Needed from the data below: all lines that contain the word "draw".

(Supplied data)

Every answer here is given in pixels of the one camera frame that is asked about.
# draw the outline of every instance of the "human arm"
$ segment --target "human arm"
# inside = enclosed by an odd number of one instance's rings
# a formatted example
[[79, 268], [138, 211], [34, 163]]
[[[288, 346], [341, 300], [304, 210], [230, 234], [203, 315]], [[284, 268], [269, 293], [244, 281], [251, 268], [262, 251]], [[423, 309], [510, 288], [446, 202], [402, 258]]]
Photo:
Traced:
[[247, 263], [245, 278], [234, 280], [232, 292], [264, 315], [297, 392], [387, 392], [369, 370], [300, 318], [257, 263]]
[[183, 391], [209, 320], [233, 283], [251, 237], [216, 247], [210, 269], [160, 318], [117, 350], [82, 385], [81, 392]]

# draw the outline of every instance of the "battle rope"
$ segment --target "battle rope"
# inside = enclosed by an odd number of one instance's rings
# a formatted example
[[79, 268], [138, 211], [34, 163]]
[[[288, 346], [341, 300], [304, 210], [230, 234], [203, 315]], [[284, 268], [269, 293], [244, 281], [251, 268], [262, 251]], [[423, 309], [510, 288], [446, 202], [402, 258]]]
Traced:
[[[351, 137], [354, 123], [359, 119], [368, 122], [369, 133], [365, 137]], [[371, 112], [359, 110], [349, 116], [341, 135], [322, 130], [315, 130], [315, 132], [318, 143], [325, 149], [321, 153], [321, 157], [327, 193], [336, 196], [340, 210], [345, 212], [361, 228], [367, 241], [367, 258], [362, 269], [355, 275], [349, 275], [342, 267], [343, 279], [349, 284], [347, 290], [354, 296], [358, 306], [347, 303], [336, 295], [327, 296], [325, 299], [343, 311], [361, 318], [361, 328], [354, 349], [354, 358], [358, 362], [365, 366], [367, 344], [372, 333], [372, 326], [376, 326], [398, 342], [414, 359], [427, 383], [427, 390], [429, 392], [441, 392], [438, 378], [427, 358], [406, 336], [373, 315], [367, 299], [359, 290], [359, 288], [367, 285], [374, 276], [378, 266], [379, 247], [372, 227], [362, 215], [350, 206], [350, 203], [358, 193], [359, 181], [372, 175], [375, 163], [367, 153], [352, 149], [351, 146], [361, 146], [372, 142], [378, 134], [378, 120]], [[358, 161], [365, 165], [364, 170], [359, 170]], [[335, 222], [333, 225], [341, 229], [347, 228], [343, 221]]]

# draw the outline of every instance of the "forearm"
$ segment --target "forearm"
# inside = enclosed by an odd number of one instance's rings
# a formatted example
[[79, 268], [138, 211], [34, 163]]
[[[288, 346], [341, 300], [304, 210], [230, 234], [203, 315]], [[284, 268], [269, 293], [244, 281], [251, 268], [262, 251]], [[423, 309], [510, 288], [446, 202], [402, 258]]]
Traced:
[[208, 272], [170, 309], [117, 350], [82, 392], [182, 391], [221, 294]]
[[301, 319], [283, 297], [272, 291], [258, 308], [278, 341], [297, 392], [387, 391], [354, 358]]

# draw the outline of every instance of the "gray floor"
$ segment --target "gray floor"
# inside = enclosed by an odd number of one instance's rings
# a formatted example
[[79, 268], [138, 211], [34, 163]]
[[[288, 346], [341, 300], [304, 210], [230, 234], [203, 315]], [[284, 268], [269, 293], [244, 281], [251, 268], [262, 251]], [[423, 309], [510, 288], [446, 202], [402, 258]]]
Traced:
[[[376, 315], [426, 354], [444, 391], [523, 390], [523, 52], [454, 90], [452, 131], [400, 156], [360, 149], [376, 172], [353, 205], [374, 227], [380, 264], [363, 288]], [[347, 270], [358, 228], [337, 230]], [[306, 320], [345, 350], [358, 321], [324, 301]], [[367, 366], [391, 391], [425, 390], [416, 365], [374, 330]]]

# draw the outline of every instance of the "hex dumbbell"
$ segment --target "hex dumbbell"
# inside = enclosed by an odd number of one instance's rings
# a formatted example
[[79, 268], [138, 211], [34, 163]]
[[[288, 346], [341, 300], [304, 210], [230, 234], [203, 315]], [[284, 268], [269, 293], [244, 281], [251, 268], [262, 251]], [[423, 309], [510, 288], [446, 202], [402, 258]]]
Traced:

(End Supplied data)

| Answer box |
# draw the outline of every instance of the "human arm"
# draw the outline of every instance of the "battle rope"
# draw the outline of every instance of the "forearm"
# draw the outline of every instance of the "gray floor"
# draw the outline of every instance of the "hex dumbbell"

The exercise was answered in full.